| AIM OF THE TASK |
The answer should hold only the lines from the beginning of the material through the one with "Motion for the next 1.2", reproduced exactly and without pictures.

| PROVIDED ENTRIES |

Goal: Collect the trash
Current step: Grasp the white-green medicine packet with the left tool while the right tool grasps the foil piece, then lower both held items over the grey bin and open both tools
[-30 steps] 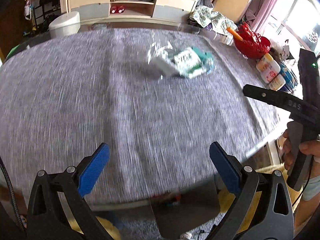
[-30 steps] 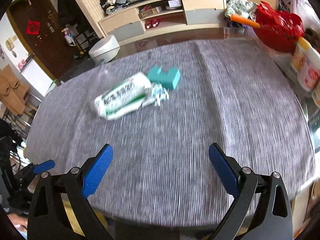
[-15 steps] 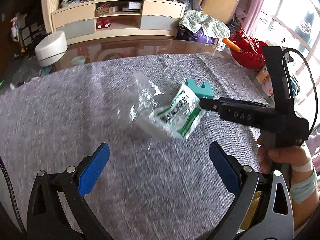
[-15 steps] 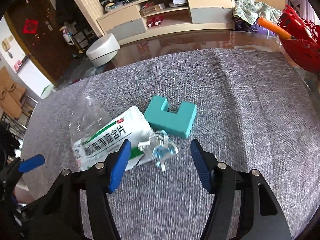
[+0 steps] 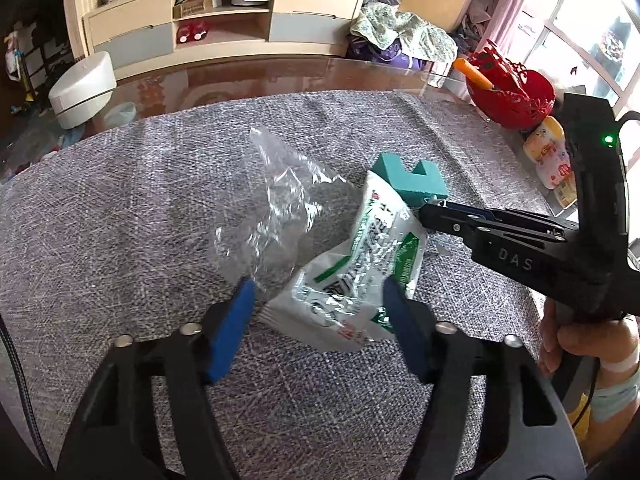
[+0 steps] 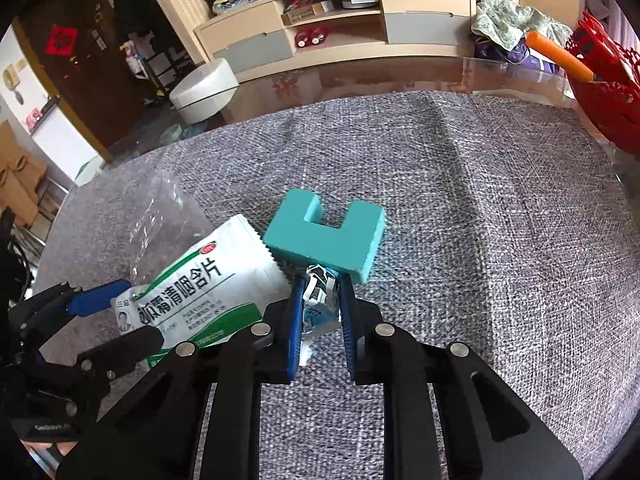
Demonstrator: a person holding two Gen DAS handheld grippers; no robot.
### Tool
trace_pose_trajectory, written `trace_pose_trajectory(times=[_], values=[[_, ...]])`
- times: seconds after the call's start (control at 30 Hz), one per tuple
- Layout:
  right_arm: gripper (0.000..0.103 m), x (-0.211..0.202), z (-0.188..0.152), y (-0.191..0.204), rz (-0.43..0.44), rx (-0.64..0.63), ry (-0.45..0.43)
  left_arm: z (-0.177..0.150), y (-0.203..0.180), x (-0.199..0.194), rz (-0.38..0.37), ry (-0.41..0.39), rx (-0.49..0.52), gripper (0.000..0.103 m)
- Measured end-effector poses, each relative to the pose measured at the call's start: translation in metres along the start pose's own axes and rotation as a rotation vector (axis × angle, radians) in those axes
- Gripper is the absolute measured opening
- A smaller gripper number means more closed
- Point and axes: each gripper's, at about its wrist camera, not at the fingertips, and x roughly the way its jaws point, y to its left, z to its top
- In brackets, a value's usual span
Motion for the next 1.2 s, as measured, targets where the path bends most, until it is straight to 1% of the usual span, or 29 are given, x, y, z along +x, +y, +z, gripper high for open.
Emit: trace_pose_trajectory(times=[0.03,0.23,0.27,0.33,0.4,0.5,0.6,0.77,0.9,0.97,1.2], values=[[0.018,0.0,0.0,-0.001,0.001,0.002,0.0,0.0,-0.002,0.001,-0.004,0.001,0.004,0.047],[0.018,-0.004,-0.003,0.002,0.001,-0.005,0.002,-0.006,-0.013,-0.001,-0.02,0.022,0.036,0.029],[0.018,-0.004,-0.005,0.003,0.003,-0.005,0.004,-0.009,-0.016,-0.001,-0.025,0.029,0.039,0.028],[0.017,-0.008,-0.011,0.007,0.012,-0.013,0.012,-0.017,-0.022,-0.001,-0.03,0.041,0.045,0.019],[0.016,-0.012,-0.018,0.009,0.011,-0.02,0.014,-0.026,-0.029,-0.003,-0.028,0.047,0.055,0.013],[0.016,-0.022,-0.027,0.009,0.011,-0.016,0.013,-0.042,-0.043,-0.011,-0.027,0.049,0.077,0.008],[0.016,-0.041,-0.036,0.01,0.013,-0.013,0.0,-0.053,-0.049,-0.025,-0.025,0.037,0.076,0.008],[0.016,-0.076,-0.053,0.015,0.026,-0.023,-0.028,-0.078,-0.052,-0.062,-0.02,0.003,0.048,0.008],[0.016,-0.103,-0.076,0.025,0.053,-0.039,-0.048,-0.101,-0.058,-0.09,-0.009,-0.02,0.042,0.008],[0.016,-0.11,-0.09,0.031,0.066,-0.054,-0.046,-0.116,-0.06,-0.104,-0.009,-0.035,0.029,0.008],[0.016,-0.13,-0.136,0.05,0.091,-0.105,-0.013,-0.158,-0.068,-0.132,-0.019,-0.054,0.002,0.008]])
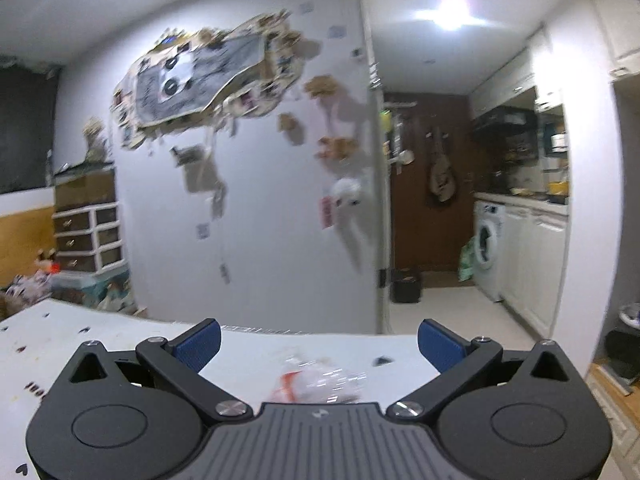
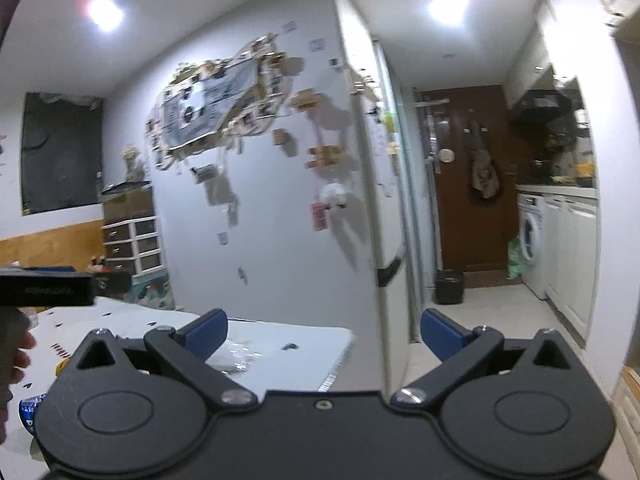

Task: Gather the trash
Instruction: 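Grasp the brown cardboard piece with the left gripper while the right grasps the clear packet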

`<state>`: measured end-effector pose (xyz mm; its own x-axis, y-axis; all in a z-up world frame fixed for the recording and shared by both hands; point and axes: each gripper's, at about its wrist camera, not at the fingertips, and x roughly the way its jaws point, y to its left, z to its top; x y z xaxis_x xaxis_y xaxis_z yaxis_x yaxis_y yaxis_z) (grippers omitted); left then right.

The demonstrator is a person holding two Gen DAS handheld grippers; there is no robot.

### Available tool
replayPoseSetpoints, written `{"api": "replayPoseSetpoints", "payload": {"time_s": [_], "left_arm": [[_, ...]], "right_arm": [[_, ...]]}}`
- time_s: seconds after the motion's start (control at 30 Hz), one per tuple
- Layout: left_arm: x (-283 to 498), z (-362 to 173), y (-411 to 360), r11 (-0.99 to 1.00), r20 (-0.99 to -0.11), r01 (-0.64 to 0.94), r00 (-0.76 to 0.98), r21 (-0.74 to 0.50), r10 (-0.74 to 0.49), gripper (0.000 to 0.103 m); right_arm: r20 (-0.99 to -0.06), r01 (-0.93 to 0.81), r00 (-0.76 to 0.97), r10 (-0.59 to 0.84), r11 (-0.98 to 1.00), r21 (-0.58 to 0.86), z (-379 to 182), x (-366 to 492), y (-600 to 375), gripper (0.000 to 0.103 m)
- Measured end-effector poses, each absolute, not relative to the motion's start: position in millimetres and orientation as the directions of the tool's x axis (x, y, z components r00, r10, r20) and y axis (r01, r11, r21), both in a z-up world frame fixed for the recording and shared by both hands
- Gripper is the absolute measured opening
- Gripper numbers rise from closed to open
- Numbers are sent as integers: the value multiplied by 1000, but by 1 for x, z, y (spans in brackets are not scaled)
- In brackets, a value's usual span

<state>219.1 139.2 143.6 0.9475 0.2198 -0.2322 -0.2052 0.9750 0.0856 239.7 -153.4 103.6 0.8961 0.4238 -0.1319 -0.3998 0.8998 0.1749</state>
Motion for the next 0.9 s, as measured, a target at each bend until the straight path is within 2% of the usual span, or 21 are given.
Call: {"api": "replayPoseSetpoints", "payload": {"time_s": [0.33, 0.83, 0.9], "left_arm": [[263, 106, 227, 950, -329, -305, 892, 68, 310, 103], [304, 61, 298, 951, -486, -309, 827, 23, 281, 101], [308, 60, 306, 949, -498, -314, 823, 4, 274, 97]], "right_arm": [[-188, -478, 849, 494, 869, 125, 101, 286, -72, 103], [-364, -539, 764, 533, 837, 96, 82, 348, 8, 103], [-376, -546, 754, 539, 832, 97, 80, 352, 16, 103]]}}
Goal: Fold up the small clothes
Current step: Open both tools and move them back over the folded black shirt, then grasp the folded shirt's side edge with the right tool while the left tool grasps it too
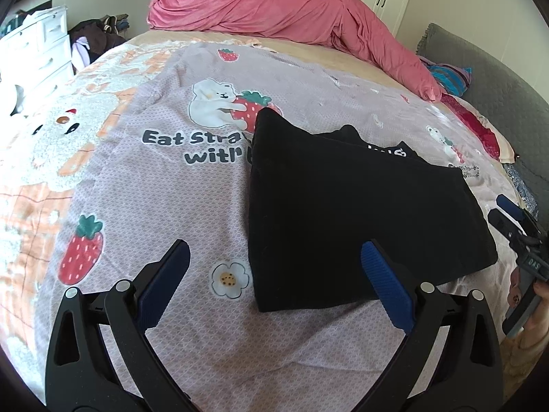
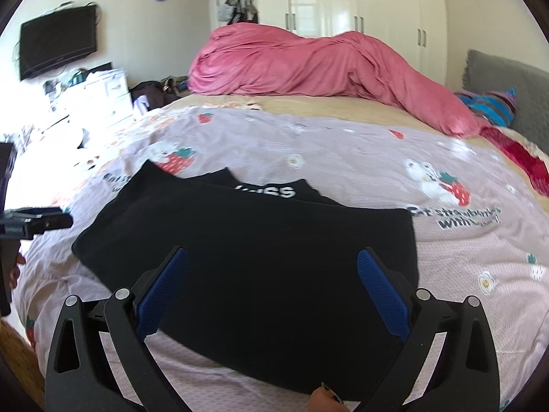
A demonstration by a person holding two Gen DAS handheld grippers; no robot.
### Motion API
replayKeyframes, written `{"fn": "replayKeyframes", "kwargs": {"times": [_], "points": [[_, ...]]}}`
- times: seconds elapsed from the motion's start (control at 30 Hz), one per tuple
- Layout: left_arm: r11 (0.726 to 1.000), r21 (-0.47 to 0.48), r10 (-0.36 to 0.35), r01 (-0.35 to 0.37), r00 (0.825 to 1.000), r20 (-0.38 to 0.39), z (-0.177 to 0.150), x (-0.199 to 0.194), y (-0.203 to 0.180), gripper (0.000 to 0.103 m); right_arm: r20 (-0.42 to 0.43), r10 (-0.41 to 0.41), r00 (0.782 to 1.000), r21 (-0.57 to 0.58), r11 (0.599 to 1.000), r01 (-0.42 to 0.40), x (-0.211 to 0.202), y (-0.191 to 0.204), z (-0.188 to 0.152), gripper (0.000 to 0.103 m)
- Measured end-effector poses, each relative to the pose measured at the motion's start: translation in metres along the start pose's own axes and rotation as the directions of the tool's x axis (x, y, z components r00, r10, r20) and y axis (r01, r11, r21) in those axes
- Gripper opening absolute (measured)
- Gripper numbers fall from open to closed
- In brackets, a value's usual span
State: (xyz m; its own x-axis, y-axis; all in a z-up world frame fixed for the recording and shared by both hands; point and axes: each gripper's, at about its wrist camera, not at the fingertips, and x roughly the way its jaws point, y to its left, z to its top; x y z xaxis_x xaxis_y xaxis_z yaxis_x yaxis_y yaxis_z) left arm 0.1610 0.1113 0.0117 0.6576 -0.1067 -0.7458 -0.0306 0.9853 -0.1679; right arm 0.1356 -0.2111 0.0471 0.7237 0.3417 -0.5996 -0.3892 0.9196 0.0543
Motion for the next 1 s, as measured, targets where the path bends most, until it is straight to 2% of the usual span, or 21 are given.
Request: {"fn": "replayKeyframes", "kwargs": {"times": [0.2, 0.33, 0.6, 0.8, 1.0], "points": [[1.0, -0.013, 0.026, -0.026, 1.0, 0.006, -0.001, -0.005, 0.011, 0.094, -0.016, 0.05, 0.999, -0.035, 0.998, -0.051, 0.0, 0.027, -0.003, 0.098], [0.997, -0.057, 0.057, -0.057, 0.998, 0.002, 0.004, 0.001, 0.026, 0.094, -0.04, 0.085, 0.996, -0.071, 0.994, -0.088, 0.008, 0.055, -0.005, 0.098], [0.984, -0.16, 0.071, -0.076, 0.997, -0.038, 0.021, 0.022, 0.054, 0.094, -0.098, 0.128, 0.987, -0.243, 0.959, -0.148, 0.034, 0.138, -0.011, 0.098], [0.971, -0.224, 0.071, -0.084, 0.995, -0.064, 0.032, 0.039, 0.07, 0.094, -0.161, 0.071, 0.984, -0.347, 0.93, -0.124, 0.069, 0.187, -0.017, 0.098], [0.972, -0.215, 0.084, -0.097, 0.994, -0.068, 0.044, 0.048, 0.069, 0.094, -0.174, -0.042, 0.984, -0.442, 0.896, -0.04, 0.101, 0.213, -0.023, 0.098]]}}
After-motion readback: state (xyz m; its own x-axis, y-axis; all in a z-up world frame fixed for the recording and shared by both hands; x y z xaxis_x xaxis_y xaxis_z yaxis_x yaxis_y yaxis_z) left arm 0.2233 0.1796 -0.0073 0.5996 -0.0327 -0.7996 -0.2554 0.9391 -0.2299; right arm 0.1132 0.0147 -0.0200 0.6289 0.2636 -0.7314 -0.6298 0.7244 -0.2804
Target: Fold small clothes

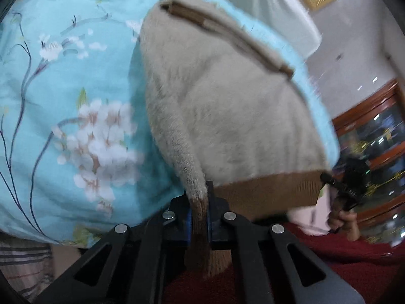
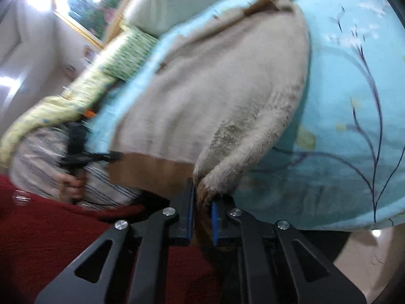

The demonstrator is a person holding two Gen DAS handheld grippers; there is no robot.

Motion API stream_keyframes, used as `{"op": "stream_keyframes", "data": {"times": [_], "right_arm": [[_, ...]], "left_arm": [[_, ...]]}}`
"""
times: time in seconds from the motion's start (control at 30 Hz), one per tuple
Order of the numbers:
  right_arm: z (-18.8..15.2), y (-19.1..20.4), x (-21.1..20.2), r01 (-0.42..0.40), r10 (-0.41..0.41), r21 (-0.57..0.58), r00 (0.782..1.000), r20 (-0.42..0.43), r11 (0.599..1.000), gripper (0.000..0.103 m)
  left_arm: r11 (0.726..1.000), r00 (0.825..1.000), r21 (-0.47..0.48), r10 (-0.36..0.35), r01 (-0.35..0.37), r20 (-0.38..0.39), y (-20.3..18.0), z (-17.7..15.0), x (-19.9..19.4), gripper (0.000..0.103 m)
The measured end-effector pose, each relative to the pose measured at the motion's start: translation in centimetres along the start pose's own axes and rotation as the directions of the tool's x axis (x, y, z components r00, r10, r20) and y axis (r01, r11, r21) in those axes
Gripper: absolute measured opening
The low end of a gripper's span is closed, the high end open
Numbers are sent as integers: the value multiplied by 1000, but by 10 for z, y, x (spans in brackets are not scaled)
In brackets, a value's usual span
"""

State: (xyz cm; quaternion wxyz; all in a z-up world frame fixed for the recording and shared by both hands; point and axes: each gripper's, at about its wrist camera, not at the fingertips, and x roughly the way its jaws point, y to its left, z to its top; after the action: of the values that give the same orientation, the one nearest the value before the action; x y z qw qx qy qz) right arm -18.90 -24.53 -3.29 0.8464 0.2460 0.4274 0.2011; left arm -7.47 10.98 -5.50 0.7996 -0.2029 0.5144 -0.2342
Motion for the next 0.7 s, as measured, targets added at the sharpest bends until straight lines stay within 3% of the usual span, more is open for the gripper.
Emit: {"op": "stream_keyframes", "data": {"times": [0.13, 0.37, 0.43, 0.7], "right_arm": [[28, 15, -30, -108, 108, -11, 985, 137, 994, 11], [96, 25, -48, -210, 216, -52, 924, 316, 976, 9], [122, 18, -44, -210, 210, -41, 908, 362, 977, 9], [211, -22, -19, -121, 99, 22, 889, 447, 992, 9]], "left_arm": [[993, 984, -11, -116, 118, 132, -7, 18, -27, 5], [967, 917, 5, -241, 253, 318, -12, 86, -58, 5], [968, 907, 8, -238, 251, 347, -12, 114, -54, 5], [975, 898, 7, -206, 220, 389, -11, 219, -25, 5]]}}
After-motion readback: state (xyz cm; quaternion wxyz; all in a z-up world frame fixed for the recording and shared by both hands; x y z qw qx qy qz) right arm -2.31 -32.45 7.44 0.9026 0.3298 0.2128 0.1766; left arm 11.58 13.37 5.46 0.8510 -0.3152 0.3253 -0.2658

| TASK ANSWER |
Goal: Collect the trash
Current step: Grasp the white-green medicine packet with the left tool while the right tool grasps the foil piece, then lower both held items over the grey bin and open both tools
[-30 steps] 
[-30 steps] 
[-15 steps] 
[-15 steps] 
[+0 steps] 
[+0 steps] 
Demonstrator: a person holding two Gen DAS handheld grippers; no robot.
### Tool
trace_pose_trajectory, written `trace_pose_trajectory(times=[_], values=[[_, ...]])`
- times: seconds after the call's start (control at 30 Hz), one per tuple
- Layout:
  right_arm: gripper (0.000..0.103 m), x (-0.211..0.202), z (-0.188..0.152), y (-0.191..0.204), rz (-0.43..0.44), rx (-0.64..0.63), ry (-0.45..0.43)
  left_arm: z (-0.177..0.150), y (-0.203..0.180), x (-0.199..0.194), rz (-0.38..0.37), ry (-0.41..0.39), rx (-0.49..0.52), gripper (0.000..0.103 m)
- Measured end-effector poses, each relative to the pose measured at the call's start: translation in metres along the start pose's own axes and rotation as a rotation vector (axis × angle, radians) in those axes
- Gripper is the absolute measured opening
- A smaller gripper number means more closed
- Point and axes: each gripper's, at about its wrist camera, not at the fingertips, and x roughly the way its jaws point, y to its left, z to its top
- In brackets, a value's usual span
Motion for the next 1.2 s, as measured, targets where the path bends most, until it is straight to 1% of the usual span, or 29 are given, x, y, z along +x, +y, +z, gripper high for open.

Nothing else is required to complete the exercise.